This Act establishes the authority for federal agencies to temporarily pause, condition, or segment payments showing elevated fraud risk for review and corrective action.
James Comer
Representative
KY-1
The Stopping Fraudulent Payments Act grants federal agencies the authority to temporarily pause, condition, or segment payments that show elevated signs of fraud or improper risk. This action can be initiated by agency heads or triggered by the Treasury Secretary using the Do Not Pay system. Agencies must notify payees, allow them to contest the pause, and issue the payment within 30 days if the review finds no high risk.

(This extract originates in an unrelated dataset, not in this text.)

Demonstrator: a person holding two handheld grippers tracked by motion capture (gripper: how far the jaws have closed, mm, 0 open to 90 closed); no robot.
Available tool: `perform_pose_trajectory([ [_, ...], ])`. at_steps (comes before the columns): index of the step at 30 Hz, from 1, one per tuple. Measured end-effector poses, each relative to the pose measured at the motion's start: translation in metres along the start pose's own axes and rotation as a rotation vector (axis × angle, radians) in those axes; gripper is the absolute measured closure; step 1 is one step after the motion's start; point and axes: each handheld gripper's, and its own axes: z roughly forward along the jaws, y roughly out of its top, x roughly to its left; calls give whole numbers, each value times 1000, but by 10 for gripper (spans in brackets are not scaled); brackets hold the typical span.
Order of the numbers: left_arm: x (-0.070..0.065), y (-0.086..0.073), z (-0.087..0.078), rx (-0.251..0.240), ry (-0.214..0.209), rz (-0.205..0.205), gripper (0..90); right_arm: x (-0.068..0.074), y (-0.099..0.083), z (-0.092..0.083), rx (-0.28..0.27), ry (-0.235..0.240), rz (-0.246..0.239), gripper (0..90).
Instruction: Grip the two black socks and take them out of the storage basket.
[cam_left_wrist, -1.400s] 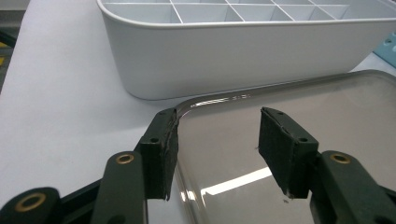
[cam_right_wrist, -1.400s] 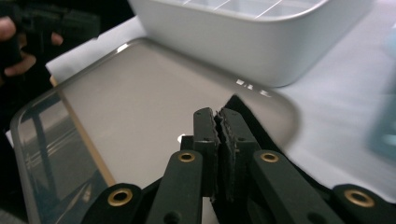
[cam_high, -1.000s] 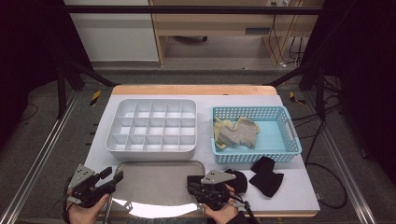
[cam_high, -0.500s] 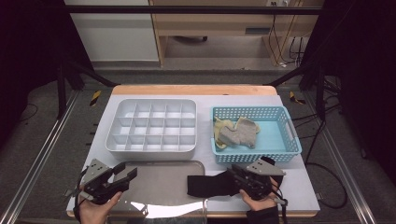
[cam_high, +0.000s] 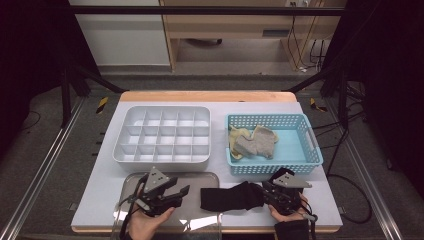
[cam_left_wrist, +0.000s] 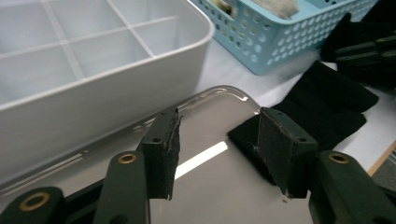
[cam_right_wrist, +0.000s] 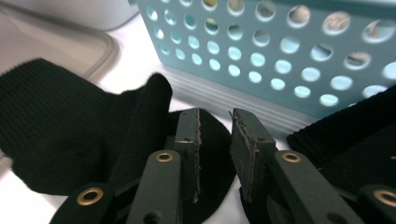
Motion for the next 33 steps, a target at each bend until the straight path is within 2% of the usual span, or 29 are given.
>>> perform_pose_trajectory([
  [3,-7,-2,9,17,-5,8,507,-1,-2,4,11,-6,-8,722],
  [6,-20,-7,24,60,-37,24,534,-2,-3,7,29,-11,-5,724],
  [8,-22,-7,26,72,-42,26,556,-2,-4,9,35,-8,-7,727],
  [10,-28,-11,35,110,-51,34,580,-1,-5,11,46,-8,-7,734],
  [20,-35,-25,53,192,-51,46,652,2,-6,13,58,-17,-14,774],
  [23,-36,-26,54,181,-50,45,749,3,-6,13,69,-6,-3,846],
  [26,-36,-26,54,175,-52,57,841,4,-6,13,69,4,-7,868],
  [30,-36,-26,52,167,-63,71,860,4,-6,12,64,20,1,871],
  [33,-29,-21,42,132,-64,71,866,6,-4,7,43,34,3,870],
])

| Party | Total Votes | Yes | No | Did Not Vote |
|---|---|---|---|---|
Democrat | 212 | 6 | 200 | 6 |
Republican | 219 | 212 | 0 | 7 |
The federal government is looking to hit the 'pause' button on payments that look suspicious. Under the Stopping Fraudulent Payments Act, federal agencies would gain the authority to delay, condition, or break apart payments if they detect an 'elevated risk' of fraud. This isn't just for big contractors; it applies to any federal disbursement, meaning if the system flags your payment as an anomaly, the money could be held up before it ever leaves the Treasury. The goal is to stop the bleeding of taxpayer dollars before fraudulent checks are cashed, but for the average person or small business owner, it adds a new layer of bureaucracy to getting paid.
Under Section 2, agency heads can pause a payment based on 'fraud-risk indicators'—which the bill defines as things like unusual payment patterns or data mismatches in the 'Do Not Pay' system. If you’re a small business owner who suddenly lands a much larger federal contract than usual, that 'spike' could trigger a hold. The bill mandates that agencies should try to let 'historically consistent' amounts go through while only holding the weird-looking part, but the agency head ultimately decides how long the pause lasts to verify your eligibility. This means if you’re counting on that full check to cover payroll, you might find yourself waiting while the government double-checks its math.

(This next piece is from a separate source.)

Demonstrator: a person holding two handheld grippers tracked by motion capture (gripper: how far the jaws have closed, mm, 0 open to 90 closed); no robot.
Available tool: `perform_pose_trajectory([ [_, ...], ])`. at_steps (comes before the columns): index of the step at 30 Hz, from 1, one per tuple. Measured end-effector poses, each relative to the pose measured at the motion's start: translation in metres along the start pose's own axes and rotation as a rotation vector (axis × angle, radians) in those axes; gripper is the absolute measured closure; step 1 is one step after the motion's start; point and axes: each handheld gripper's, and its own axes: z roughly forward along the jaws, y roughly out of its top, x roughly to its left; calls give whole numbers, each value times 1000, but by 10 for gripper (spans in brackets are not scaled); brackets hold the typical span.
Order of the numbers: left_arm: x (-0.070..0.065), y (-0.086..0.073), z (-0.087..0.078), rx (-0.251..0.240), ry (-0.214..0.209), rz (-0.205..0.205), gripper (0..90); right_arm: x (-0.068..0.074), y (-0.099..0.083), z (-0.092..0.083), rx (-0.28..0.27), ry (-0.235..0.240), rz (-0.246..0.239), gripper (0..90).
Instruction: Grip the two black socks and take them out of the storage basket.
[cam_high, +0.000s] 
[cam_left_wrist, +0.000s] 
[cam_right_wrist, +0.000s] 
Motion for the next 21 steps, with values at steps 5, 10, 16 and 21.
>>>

If your money is put on ice, the government can't just leave you in the dark. The bill requires the agency to notify you within two days, explaining exactly why the payment was paused and how you can contest it. You’ll have a chance to fix factual errors or provide more paperwork to prove you’re legit. If the agency realizes they made a mistake and you aren't a high risk, they have to get that money out to you within 30 days of the original pause, or within seven days after you successfully contest it—whichever comes later. It’s a safeguard, but one that still requires you to spend time navigating a government appeal process to get your own money.

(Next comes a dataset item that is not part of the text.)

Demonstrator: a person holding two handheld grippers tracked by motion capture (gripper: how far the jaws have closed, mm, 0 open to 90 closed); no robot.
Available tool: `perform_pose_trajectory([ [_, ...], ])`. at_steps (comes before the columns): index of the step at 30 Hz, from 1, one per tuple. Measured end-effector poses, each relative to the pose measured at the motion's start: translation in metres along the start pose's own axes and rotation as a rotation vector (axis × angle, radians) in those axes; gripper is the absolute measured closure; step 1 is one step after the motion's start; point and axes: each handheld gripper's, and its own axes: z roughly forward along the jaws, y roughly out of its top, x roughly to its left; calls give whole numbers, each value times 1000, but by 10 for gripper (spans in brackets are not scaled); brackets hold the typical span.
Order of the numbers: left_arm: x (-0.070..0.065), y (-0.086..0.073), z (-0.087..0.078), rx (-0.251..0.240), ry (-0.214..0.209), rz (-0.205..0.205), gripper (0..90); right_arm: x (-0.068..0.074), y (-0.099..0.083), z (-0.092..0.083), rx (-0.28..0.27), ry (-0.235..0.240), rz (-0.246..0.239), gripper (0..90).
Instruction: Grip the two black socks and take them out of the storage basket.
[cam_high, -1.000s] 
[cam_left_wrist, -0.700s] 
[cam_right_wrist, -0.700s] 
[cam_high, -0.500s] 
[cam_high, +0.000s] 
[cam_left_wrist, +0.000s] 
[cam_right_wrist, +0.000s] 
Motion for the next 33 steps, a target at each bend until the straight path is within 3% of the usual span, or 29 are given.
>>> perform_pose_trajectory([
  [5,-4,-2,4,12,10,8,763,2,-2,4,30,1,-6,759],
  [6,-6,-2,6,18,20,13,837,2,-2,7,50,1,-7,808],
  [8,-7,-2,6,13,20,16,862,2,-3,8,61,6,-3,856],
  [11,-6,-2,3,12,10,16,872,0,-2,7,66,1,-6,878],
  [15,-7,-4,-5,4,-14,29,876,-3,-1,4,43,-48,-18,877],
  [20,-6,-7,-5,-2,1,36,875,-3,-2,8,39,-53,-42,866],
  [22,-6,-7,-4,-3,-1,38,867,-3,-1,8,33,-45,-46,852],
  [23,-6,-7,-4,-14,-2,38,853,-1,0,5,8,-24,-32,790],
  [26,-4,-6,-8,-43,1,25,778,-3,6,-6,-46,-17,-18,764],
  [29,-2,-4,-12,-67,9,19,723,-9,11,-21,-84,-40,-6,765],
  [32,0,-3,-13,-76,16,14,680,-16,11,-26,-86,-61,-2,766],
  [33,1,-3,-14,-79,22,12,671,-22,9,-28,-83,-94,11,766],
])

While the bill aims to save billions in taxpayer money, it creates a massive new administrative workload. The Treasury Secretary has 180 days to write the rulebook on how this all works, including which senior officials get to pull the trigger on a pause. For state and local governments that handle federal funds, this adds a new layer of reporting; they have to notify federal agencies if they spot a risk, too. There’s also a 'law enforcement' loophole: if an Inspector General thinks pausing a payment would tip off a criminal they’re investigating, they can waive these rules and let the payment (and the investigation) proceed. For everyone else, it means the era of 'instant' federal payments might come with a side of 'pending' status.